* [PROBLEM STATEMENT]:
Your task is to find every line of the listing that includes "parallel" and copy it.
━━━━━━━━━━━━━━━━━━━━
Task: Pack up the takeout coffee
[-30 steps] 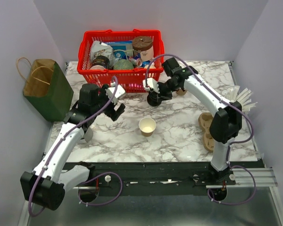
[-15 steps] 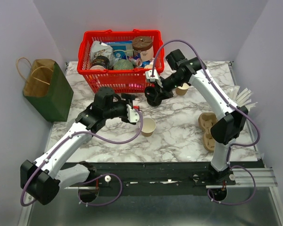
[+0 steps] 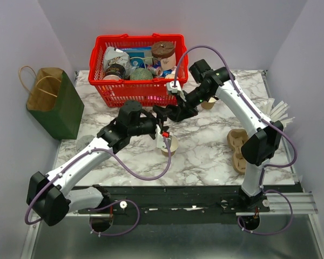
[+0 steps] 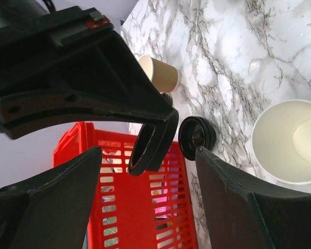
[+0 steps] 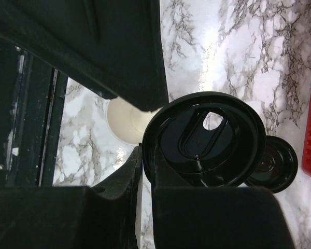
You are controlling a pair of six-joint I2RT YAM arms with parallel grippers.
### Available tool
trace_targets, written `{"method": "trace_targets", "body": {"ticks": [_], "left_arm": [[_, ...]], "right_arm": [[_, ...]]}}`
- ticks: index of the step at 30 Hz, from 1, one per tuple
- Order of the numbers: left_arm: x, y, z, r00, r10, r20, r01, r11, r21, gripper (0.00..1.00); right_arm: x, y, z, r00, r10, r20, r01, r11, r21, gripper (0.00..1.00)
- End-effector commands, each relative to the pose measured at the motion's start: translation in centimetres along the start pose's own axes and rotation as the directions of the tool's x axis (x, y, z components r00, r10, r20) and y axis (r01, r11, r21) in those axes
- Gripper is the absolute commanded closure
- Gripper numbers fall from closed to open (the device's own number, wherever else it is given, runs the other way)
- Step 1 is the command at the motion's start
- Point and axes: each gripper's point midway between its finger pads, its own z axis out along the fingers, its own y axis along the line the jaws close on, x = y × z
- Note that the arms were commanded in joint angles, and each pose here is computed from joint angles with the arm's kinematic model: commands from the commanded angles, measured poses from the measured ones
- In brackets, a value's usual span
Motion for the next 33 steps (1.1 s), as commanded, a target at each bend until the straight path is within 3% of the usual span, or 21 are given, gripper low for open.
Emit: {"method": "trace_targets", "body": {"ticks": [1,7,17,19,22,23,25,26,27,29,30,32,33], "left_arm": [[0.0,-0.2,1.5,0.994,0.101,0.030,-0.102,0.994,0.049,0.21],[0.9,-0.7,2.9,0.984,0.178,-0.004,-0.177,0.982,0.071,0.32],[1.1,0.0,4.0,0.962,0.260,-0.084,-0.255,0.965,0.067,0.71],[1.1,0.1,4.0,0.966,0.241,-0.095,-0.235,0.970,0.070,0.77],[1.5,0.0,3.6,0.979,0.158,-0.130,-0.152,0.987,0.060,0.87],[1.6,-0.1,3.5,0.983,0.122,-0.140,-0.115,0.992,0.054,0.92],[1.7,0.4,3.0,0.985,0.010,-0.171,-0.007,1.000,0.017,0.94],[1.7,-0.1,2.7,0.975,-0.126,-0.185,0.128,0.992,-0.001,0.96],[1.3,0.7,2.3,0.963,-0.197,-0.183,0.195,0.980,-0.030,0.96],[0.8,1.1,1.3,0.910,-0.385,-0.155,0.380,0.923,-0.060,0.96],[-0.2,1.7,0.8,0.833,-0.542,-0.113,0.535,0.841,-0.086,0.96],[-1.4,1.4,0.4,0.703,-0.708,-0.064,0.706,0.706,-0.050,0.96],[-1.5,1.1,0.1,0.542,-0.839,-0.043,0.837,0.544,-0.060,0.96]], "right_arm": [[0.2,4.3,-0.3,0.984,0.179,-0.017,-0.180,0.974,-0.136,0.91],[0.1,4.7,-0.3,0.982,0.187,-0.009,-0.186,0.971,-0.149,0.91],[0.0,5.4,-0.4,0.983,0.186,-0.010,-0.185,0.971,-0.152,0.90],[-0.4,5.5,-0.8,0.986,0.167,-0.005,-0.166,0.976,-0.140,0.83],[-1.8,5.1,-2.4,0.993,0.115,0.006,-0.114,0.991,-0.074,0.63],[-2.6,4.5,-3.2,0.996,0.083,0.032,-0.083,0.996,-0.028,0.52],[-3.4,3.6,-4.8,0.989,0.111,0.097,-0.116,0.992,0.047,0.42],[-6.0,2.9,-6.9,0.985,-0.012,0.173,-0.017,0.986,0.165,0.37],[-6.4,2.6,-7.5,0.976,0.039,0.212,-0.083,0.975,0.204,0.34],[-6.4,0.6,-8.1,0.961,-0.013,0.275,-0.081,0.942,0.326,0.27],[-7.2,1.4,-9.5,0.947,-0.005,0.321,-0.122,0.919,0.376,0.24],[-6.2,0.8,-8.9,0.932,0.004,0.362,-0.159,0.903,0.400,0.22],[-6.4,1.5,-8.9,0.919,0.033,0.393,-0.198,0.900,0.388,0.21]]}}
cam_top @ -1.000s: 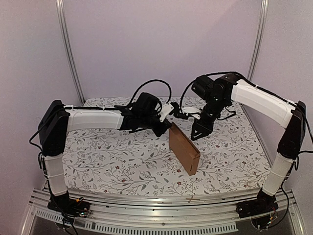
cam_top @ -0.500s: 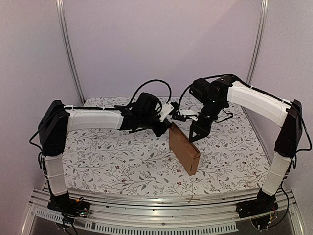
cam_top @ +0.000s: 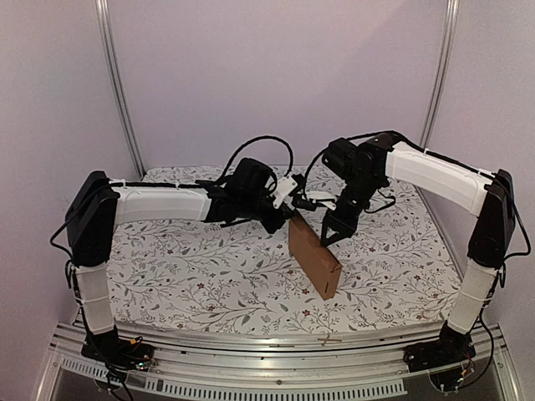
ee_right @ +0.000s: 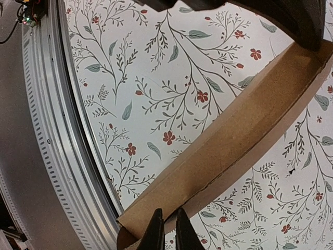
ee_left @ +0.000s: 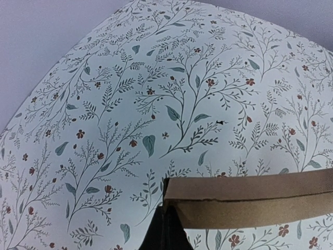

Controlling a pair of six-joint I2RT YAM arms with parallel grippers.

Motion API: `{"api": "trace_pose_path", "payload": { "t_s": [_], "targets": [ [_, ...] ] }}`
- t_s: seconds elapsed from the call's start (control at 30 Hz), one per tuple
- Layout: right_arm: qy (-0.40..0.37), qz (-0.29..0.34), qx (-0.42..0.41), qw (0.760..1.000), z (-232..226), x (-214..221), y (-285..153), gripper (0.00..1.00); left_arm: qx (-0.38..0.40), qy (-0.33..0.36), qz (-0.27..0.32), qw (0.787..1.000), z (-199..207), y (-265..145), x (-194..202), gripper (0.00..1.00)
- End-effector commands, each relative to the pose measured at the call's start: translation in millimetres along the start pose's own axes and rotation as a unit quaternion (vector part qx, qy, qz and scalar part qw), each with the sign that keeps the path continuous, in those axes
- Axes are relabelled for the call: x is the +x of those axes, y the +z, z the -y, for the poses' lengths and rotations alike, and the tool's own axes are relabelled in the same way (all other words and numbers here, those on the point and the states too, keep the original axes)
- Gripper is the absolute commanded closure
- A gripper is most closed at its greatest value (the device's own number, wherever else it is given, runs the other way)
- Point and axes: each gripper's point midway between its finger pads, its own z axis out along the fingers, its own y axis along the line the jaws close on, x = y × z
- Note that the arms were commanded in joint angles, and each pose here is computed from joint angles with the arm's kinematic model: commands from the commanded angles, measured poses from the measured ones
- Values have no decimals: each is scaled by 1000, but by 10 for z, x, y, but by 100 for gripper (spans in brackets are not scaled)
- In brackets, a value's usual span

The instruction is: Fold the paper box

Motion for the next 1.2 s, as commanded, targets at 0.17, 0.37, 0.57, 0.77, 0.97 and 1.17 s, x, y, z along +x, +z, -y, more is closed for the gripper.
{"api": "trace_pose_path", "payload": {
  "t_s": [0.17, 0.37, 0.57, 0.77, 0.97, 1.17],
  "targets": [
    [2, -19, -4, 1000, 27, 81, 221, 93, 0, -5, -61, 998, 86, 13, 360, 89],
    [-1, -24, -6, 1000, 13, 97, 297, 92, -10, -3, -57, 998, 69, -54, 324, 82],
    [-1, -30, -9, 1000, 15, 111, 377, 92, -5, -1, -56, 998, 92, -137, 345, 78],
    [-5, -27, 5, 1000, 63, 82, 323, 92, 7, 1, -52, 999, 135, -254, 354, 76],
    [-6, -22, 17, 1000, 142, 48, 240, 91, 26, -15, -32, 999, 168, -358, 272, 73],
    [-7, -25, 25, 999, 188, 64, 224, 91, 43, -57, -4, 997, 102, -418, 211, 73]
  ]
}}
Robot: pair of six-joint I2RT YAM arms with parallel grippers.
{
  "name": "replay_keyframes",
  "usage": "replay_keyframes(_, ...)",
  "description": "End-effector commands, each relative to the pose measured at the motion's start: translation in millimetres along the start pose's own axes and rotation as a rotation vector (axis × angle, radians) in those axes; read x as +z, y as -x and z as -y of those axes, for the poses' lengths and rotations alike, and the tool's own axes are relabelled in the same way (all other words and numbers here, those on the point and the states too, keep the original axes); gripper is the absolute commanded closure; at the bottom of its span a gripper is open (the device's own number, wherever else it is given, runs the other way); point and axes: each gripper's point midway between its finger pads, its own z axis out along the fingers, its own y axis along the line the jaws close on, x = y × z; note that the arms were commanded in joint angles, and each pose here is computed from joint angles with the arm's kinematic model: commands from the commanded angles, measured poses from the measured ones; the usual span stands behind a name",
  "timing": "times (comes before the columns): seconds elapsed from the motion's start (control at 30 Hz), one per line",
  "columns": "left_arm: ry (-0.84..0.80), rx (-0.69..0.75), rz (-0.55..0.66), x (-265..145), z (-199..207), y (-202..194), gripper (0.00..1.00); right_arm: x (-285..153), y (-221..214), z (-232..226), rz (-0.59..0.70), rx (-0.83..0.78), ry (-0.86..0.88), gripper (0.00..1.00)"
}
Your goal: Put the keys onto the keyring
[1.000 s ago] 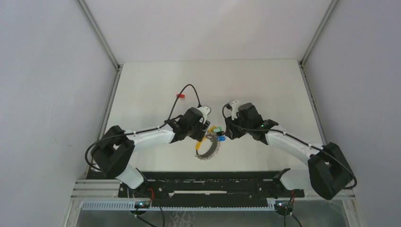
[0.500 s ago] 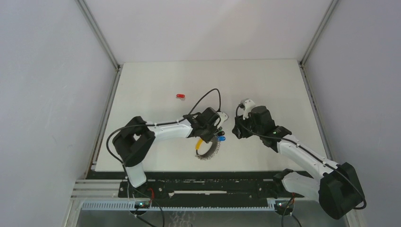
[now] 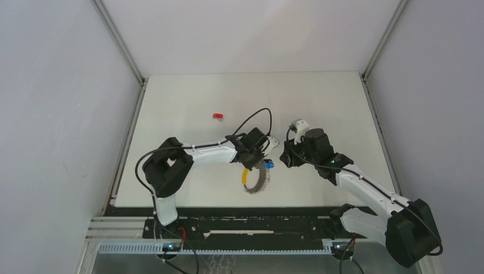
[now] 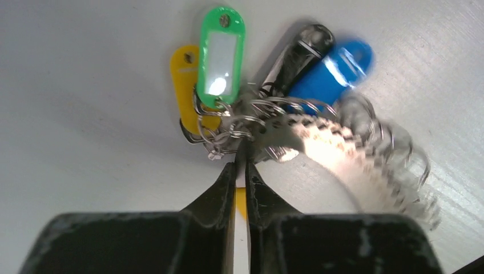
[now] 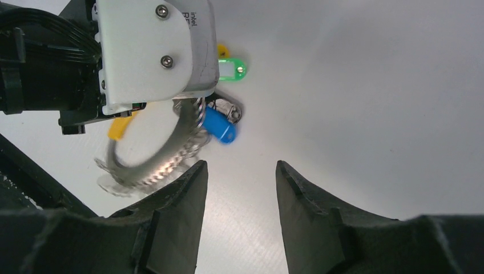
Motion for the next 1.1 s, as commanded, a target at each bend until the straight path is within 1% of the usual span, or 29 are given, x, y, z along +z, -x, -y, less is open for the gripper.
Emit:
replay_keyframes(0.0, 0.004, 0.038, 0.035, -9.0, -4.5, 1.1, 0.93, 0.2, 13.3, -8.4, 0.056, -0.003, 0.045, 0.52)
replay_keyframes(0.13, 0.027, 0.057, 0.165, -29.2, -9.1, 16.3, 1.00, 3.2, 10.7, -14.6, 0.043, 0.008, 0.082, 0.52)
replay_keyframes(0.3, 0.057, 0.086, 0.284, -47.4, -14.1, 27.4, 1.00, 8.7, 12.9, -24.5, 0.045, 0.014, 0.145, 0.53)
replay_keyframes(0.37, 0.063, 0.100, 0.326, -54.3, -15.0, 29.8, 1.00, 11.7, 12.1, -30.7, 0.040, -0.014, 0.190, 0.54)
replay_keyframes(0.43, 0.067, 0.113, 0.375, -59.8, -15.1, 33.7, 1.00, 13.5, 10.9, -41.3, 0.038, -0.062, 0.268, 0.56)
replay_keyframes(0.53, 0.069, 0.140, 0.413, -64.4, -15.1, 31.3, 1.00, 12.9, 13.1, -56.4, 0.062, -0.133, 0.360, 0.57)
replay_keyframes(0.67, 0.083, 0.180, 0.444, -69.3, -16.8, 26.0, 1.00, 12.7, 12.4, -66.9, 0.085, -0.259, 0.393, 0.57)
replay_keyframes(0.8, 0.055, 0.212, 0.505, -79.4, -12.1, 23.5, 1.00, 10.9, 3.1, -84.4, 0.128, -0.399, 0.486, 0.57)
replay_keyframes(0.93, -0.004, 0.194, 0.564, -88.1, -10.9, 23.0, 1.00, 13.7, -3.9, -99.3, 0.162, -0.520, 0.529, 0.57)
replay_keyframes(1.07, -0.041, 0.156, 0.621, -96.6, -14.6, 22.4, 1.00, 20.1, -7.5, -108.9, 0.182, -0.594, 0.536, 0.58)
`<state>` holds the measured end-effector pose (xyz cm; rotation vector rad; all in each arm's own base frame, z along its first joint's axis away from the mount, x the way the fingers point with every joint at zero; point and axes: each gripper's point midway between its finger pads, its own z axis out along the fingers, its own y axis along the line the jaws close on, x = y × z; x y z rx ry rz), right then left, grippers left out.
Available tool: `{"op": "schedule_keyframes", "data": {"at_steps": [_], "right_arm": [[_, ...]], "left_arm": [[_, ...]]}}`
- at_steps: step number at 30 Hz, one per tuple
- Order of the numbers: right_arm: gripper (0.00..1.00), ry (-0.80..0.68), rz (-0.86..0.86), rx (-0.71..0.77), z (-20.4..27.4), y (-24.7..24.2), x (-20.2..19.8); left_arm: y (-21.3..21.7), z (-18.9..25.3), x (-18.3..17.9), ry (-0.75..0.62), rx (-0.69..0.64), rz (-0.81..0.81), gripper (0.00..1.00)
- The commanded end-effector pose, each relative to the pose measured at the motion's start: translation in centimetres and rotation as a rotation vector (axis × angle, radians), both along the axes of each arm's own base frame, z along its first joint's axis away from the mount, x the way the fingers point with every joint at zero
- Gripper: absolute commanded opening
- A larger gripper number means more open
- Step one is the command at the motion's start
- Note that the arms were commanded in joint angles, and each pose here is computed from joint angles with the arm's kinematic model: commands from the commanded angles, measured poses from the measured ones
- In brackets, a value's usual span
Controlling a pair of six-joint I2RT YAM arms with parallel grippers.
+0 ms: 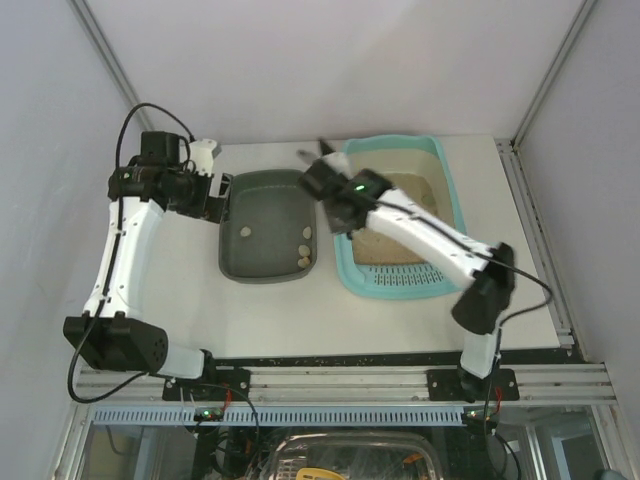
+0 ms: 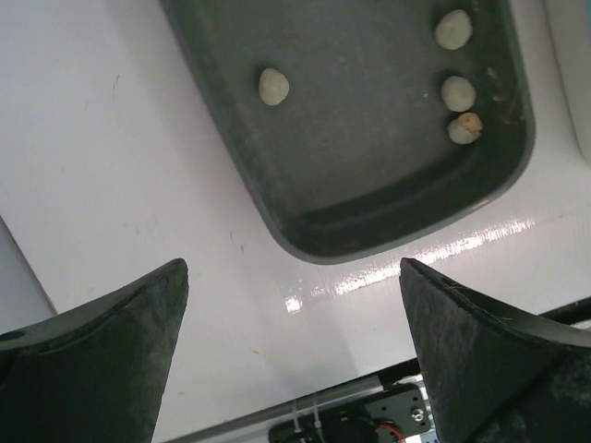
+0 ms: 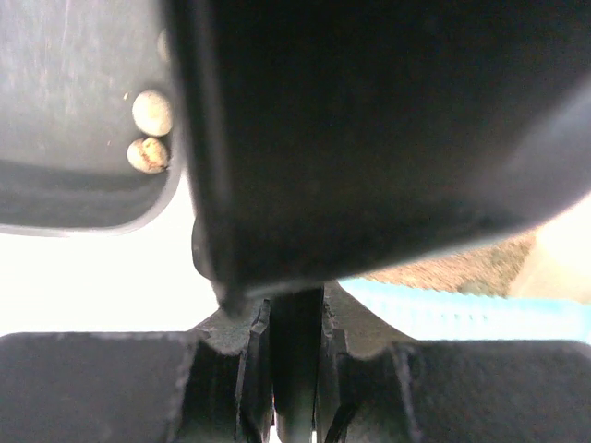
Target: Clean the litter box
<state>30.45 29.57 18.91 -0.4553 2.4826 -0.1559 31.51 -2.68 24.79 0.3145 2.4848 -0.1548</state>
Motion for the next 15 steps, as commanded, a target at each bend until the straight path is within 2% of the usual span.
{"op": "schedule_keyframes", "data": {"at_steps": [1,7,11,12,15], "right_arm": [[0.00,0.048,-0.142,0.195,5.1,-5.5,-1.8],[0.00,0.253,-0.364,0.188,-0.1,-13.2,-2.6],[0.00,0.383,-0.450,0.090,-2.9,-16.4,-2.2],[0.00,0.398,-0.465,0.064,-3.3,-17.0,-1.8],[0.00,0.431,-0.484,-0.035,-4.4,-18.4,-0.3]], "left_arm": [[-2.9,2.1,0.9,-0.020,0.010,-0.217,1.00],[-7.1,4.4,7.1,-0.084,-0.182,-0.188,1.00],[-10.3,6.8,11.7,-0.141,-0.347,-0.156,1.00],[-11.1,7.8,12.6,-0.166,-0.367,-0.171,1.00],[-13.4,7.3,14.5,-0.156,-0.400,-0.211,1.00]]}}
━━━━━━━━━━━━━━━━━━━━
* [WRITTEN RESPONSE]:
You are controlling a pair of six-joint I2RT YAM arms with parallel grippers.
Controlling a pair of six-joint I2RT YAM arms with parallel grippers.
Robot: pair of six-joint I2RT YAM arms with parallel grippers.
Controlling a pair of six-joint I2RT YAM arms with parallel grippers.

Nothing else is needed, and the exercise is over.